«Stasera restatevene a casa e guardate la tv, domani sarà Il giorno», ha fatto dire a militanti e sostenitori, che in gran parte la sono stata a sentire, come sempre. Le strade della metropoli non erano così sgombre di traffico caotico dai tempi dei rastrellamenti militari e i coprifuoco. Ma dalle 4 del pomeriggio fino a notte inoltrata, attorno alla storica sede della Lega nazionale per la democrazia su Shwegondaing road, folle di migliaia di giovani danzanti avvolti di rosso col pavone combattente dell’Lnd su ogni angolo della faccia e del corpo, file di militanti anziani più posati armati di telefonini per fare i selfie con le dita a V, hanno voluto anticipare il giubileo del plebiscito che nei loro cuori è scontato. I primi, ancora parziali risultati sembrano dalla loro parte.
Una grande tv trasmette lo spoglio scheda per scheda da quattro diverse città e quelle per l’Lnd sono accolte da boati e applausi. Bisognerà attendere però oggi, quando la Commissione elettorale fornirà i primi dati ufficiali, per vedere quanta verità c’è nelle prime entusiastiche proiezioni private del partito che si attribuisce il 67 per cento, e dunque il 51 per cento dei 491 seggi nei due rami del nuovo Parlamento. Sarebbero tanti da neutralizzare il plotone di deputati in quota fissa per l’esercito, che sono il 25 per cento e non vengono eletti dal popolo, e i parlamentari regolarmente votati sotto il simbolo dell’Usdp, il partito del governo guidato dall’avversario diretto di Suu Kyi, l’ex generale e attuale presidente Thein Sein.

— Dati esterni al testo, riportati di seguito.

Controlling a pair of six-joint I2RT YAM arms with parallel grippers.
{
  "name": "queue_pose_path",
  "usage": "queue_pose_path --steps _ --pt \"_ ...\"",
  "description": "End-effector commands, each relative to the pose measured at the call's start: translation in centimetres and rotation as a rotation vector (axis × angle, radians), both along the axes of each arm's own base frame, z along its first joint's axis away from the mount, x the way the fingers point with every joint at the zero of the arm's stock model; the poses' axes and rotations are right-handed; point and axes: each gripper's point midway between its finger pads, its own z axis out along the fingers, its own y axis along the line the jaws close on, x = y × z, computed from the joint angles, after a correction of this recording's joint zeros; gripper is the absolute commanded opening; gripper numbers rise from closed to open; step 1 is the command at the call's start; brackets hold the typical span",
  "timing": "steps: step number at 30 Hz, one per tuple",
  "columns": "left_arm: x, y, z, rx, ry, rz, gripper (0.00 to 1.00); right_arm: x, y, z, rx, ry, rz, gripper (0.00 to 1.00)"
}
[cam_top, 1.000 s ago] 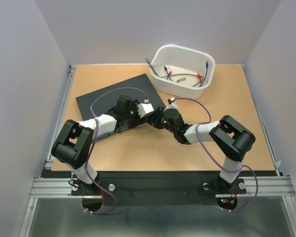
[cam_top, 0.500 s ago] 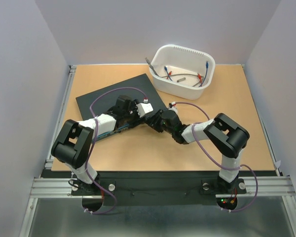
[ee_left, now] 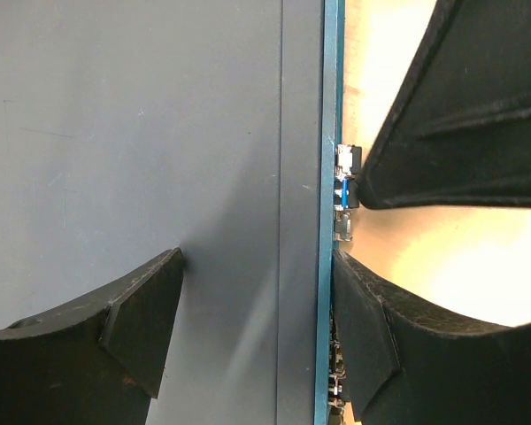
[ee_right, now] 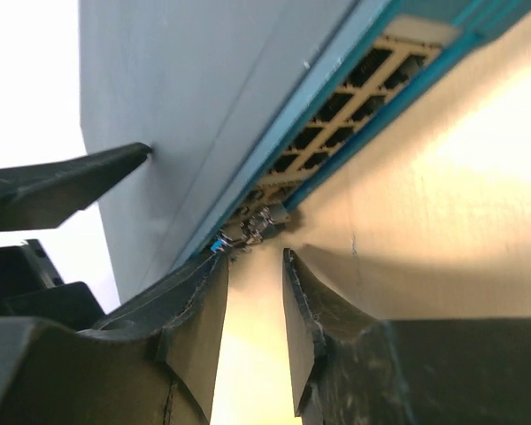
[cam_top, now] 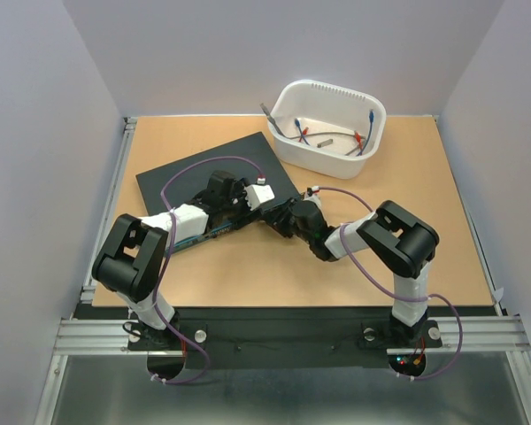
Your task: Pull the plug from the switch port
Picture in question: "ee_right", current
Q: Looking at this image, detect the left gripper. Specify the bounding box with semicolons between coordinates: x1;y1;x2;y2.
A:
0;143;152;330

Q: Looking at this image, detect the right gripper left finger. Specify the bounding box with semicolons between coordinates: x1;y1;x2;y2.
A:
0;254;228;424

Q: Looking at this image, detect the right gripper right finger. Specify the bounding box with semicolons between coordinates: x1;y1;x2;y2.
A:
282;249;531;424

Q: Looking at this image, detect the dark blue network switch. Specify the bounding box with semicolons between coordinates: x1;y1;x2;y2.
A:
79;1;531;301

Già nel 1990 ci fu un plebiscito analogo, e i soldati ripresero subito possesso del potere. Ma stavolta è diverso, a Rangoon c’è la diplomazia e la stampa di mezzo mondo a guardare cio’ che sta accadendo nel Paese che vuole scrollarsi di dosso mezzo secolo di dittatura. Se fossero vere, le cifre renderebbero realistico il sogno che la Lady ha espresso con una frase a effetto: «Sarò sopra al Presidente». Voleva dire che prenderà lei lo scettro del comando anche se non potrà essere eletta formalmente a causa di una delle tante clausole capestro della Costituzione (il marito inglese
ndr) con le quali gli ex generali tenteranno ancora, a conti fatti, di arginare gli effetti della sua profetizzata vittoria.
Prima di venire incoronata regina, oltre all’incognita dei conteggi notturni finali e dei brogli che qua e là sarebbero già affiorati, sarà decisiva la sua trattativa con i leader delle minoranze etniche, considerando che il 60 per cento dei 90 partiti in lizza è costituito dai rappresentanti di genti diverse dai bamar, la maggioranza della popolazione che ha sempre reclamato il diritto di governare sull’intera Unione della Birmania, prima coi militari dittatori e ora con “Amay”, Madre Suu.
Nelle strade deserte coi mercati e i negozi ineditamente chiusi attorno a Chinatown, come sulla Lanmadaw, in lunghe file ordinatissime sotto il sole o al riparo da ombrelli e tettoie di tela, l’attesa è durata in media dalle due alle tre ore, e l’afflusso sarebbe stato ovunque massiccio. Un sacrificio minimo — ci hanno detto tutti senza eccezioni — per dare un contributo al “Grande cambio” che sta per avvenire nel loro Paese. C’è anche un elettore arrivato dagli Stati Uniti per portare personalmente la madre 96enne al seggio, e la spinge sulla sedia a rotelle tra i sorrisi di compiacimento dei votanti in fila che le fanno spazio per passare.
Quando chiediamo se conoscono il programma elettorale dell’Lnd, molti non rispondono imbarazzati. Ma un uomo che parla inglese spiega che al programma ci si pensa domani, adesso è il tempo di cambiare la testa. «Noi daremo a Daw Suu le braccia e le gambe», grida con entusiasmo un ragazzo, subito azzittito perché non si puo’ fare campagna ai seggi. La Lega non ha vinto in tutta la Birmania, ma ha prevalso nelle aree urbane. E persino in uno dei distretti di Naypydaw, dove vivono le famiglie dei generali.